Portanto, nada de BMS na Morcega. Cruzes canhoto! Quanto muito, um BMS mas com ‘M’ de ‘Monitoring’ e não de ‘Management’. Não há necessidade nenhuma de usar sistemas perigosos para controlar estas células com o intuito de as proteger, quando são estes sistemas, muitas das vezes, os principais responsáveis pela sua destruição. Repito, com consequências muito graves! Como “best practice” no manuseio das LFP, contributo para a sua longevidade e reforço de segurança, deixo duas regras adicionais do Jack Rickard, o guru de que vos falei na segunda parte desta trilogia e que, uma vez mais, podem (e devem) acompanhar em http://www.evtv.me/.

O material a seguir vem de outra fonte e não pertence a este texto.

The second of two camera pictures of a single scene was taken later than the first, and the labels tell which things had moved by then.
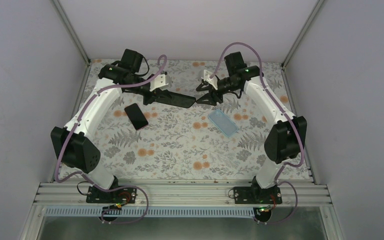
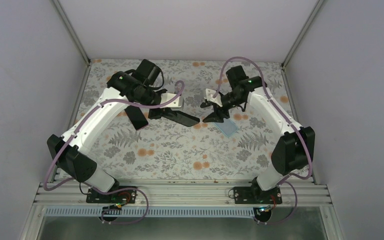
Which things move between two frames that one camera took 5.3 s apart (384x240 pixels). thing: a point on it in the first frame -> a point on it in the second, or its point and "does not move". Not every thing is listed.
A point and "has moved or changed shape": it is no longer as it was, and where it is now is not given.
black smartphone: [136, 116] does not move
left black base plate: [122, 196] does not move
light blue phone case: [223, 122] does not move
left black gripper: [156, 95] -> [165, 111]
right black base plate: [254, 195] does not move
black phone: [168, 97] has moved or changed shape

Primeira regra: Antes de colocar a uso um pack num veículo, devemos efetuar um procedimento de inicialização desse mesmo pack. De referir também que todas as células do pack devem ser novas, iguais e do mesmo tipo, pois misturar num pack células já utilizadas, por exemplo, pode causar desbalanceamentos ou outras coisas piores. Este procedimento de inicialização “à la Jack” tem um principio curioso e que todos compreenderão, ou seja, se como vimos anteriormente nem todas as células que saem da fábrica têm o mesmo ‘tamanho’ (leia-se capacidade), todas elas conseguirão ter um referencial mínimo igual, concordam? É como se disséssemos que nas garrafas de 1l de refrigerante, há umas mais cheias que as outras mas todas elas seguramente terão, pelo menos e a título de exemplo, 20cl. Assim sendo, em vez de as irmos equalizar pelo seu valor máximo que, como disse, difere de célula para célula, vamos antes equalizá-las por um valor mínimo. Esta é a técnica do bottom-balancing em contraponto à técnica do top-balancing, preconizada pelos BMS. Existem várias formas de proceder a esta descarga e a este acerto, não vou entrar aqui neste detalhe mas deixo-vos um link para um documento referência nesta matéria http://media3.ev-tv.me/cellcare.pdf (versão traduzida para português http://media3.ev-tv.me/Carecells_portuguese.pdf) – eu avisei no primeiro post da trilogia que ía aconselhar este documento mais do que uma vez. Prosseguindo, uma vez trazidas TODAS as células a este valor mínimo comum, temos a garantia que o pack está certinho, i.e., não há células com mais energia do que outras, pelo que é seguro entregar o pack ao carregador que procederá à carga de todo o conjunto em simultâneo.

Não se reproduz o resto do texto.